EXERCISE DESCRIPTION. Using the entries that follow, write out the line containing "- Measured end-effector", the line containing "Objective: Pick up", and every line between them, exactly and nothing else.
--*--
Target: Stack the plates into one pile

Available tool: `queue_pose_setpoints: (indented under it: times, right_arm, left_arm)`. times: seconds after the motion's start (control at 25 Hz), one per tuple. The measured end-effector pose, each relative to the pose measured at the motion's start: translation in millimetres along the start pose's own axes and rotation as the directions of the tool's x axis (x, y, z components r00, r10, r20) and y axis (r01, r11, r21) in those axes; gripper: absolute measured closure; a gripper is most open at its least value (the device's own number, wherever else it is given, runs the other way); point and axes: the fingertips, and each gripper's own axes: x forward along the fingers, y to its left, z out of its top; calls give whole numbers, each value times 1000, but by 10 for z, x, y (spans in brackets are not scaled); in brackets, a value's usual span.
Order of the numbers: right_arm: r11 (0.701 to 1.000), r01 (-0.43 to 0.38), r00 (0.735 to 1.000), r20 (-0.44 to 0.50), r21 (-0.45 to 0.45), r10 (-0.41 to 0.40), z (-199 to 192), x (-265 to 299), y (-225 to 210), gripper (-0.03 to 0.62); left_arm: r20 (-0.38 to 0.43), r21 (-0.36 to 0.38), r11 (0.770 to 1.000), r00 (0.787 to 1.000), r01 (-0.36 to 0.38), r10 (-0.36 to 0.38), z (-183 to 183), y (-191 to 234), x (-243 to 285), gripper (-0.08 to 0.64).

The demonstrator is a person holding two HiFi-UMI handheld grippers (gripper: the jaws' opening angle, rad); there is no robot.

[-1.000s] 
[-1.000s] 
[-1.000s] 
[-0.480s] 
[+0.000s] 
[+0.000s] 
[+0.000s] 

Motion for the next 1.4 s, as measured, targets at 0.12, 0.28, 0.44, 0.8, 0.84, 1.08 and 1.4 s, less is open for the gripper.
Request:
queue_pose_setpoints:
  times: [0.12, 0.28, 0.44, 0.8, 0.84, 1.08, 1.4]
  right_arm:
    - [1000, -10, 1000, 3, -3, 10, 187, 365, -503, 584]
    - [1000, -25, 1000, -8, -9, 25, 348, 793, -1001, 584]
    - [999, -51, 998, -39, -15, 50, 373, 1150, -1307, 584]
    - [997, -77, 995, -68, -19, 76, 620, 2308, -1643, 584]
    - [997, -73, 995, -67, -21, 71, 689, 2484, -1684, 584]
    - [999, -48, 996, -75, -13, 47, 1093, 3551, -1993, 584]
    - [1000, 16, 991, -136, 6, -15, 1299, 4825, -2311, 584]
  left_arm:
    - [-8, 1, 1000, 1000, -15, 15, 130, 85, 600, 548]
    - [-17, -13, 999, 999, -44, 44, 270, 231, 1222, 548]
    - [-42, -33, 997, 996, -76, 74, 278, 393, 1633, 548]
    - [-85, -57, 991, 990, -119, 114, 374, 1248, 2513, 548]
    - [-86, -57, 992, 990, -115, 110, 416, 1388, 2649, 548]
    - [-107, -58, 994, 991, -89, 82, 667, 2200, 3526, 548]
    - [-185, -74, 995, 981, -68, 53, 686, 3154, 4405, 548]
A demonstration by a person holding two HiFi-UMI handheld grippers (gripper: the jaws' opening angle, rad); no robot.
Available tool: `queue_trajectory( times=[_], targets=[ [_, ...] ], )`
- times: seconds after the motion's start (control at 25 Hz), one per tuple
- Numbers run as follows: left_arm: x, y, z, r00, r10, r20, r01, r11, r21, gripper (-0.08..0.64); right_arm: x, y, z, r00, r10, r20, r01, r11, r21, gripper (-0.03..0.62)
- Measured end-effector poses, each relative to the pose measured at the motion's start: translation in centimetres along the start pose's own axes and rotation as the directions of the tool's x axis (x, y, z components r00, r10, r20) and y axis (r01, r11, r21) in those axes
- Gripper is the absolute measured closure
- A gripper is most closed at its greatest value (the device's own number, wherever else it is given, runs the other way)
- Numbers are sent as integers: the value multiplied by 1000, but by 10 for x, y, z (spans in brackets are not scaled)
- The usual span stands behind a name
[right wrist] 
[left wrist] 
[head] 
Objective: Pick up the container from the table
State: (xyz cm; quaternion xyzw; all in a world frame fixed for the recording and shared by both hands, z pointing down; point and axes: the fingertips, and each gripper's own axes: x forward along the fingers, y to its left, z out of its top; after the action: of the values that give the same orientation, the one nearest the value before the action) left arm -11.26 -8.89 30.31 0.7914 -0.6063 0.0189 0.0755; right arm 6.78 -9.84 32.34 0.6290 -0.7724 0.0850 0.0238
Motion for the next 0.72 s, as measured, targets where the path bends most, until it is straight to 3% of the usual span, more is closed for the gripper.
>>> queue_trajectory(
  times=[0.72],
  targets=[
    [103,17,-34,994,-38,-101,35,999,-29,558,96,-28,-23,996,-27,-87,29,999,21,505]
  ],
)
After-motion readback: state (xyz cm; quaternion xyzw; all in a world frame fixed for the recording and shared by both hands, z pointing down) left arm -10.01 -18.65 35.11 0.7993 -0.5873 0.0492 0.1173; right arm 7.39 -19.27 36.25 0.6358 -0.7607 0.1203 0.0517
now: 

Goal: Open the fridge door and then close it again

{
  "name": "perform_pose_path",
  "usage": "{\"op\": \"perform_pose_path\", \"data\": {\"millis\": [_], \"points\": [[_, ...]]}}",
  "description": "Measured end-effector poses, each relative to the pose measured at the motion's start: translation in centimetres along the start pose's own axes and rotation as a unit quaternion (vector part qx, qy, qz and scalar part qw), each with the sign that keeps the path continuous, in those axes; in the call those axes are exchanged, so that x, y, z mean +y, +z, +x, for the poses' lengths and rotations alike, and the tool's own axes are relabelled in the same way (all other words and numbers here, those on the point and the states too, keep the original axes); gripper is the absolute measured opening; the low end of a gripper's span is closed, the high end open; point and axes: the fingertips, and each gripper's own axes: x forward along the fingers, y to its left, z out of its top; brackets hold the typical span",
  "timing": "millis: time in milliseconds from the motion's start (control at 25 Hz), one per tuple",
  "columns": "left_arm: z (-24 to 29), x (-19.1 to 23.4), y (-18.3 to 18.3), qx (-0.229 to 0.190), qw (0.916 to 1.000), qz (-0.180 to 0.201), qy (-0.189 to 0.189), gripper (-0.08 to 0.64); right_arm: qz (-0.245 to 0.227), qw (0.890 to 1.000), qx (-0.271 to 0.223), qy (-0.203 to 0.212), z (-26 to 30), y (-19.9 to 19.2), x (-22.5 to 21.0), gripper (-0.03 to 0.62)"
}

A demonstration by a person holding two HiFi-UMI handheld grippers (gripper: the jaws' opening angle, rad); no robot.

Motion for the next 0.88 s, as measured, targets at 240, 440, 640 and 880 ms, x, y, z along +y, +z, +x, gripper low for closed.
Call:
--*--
YOUR SOLUTION.
- Measured end-effector poses, each relative to the pose measured at the motion's start: translation in centimetres along the start pose's own axes and rotation as the directions of the tool's x axis (x, y, z components r00, r10, r20) and y axis (r01, r11, r21) in those axes
- Gripper is the absolute measured closure
- A gripper is most closed at its greatest value (the device's own number, wherever else it is given, runs the other way)
- Numbers are sent as integers: the value multiplied by 1000, but by 10 for x, y, z (spans in brackets are not scaled)
- The usual span stands behind a name
[right wrist] 
[left wrist] 
[head] 
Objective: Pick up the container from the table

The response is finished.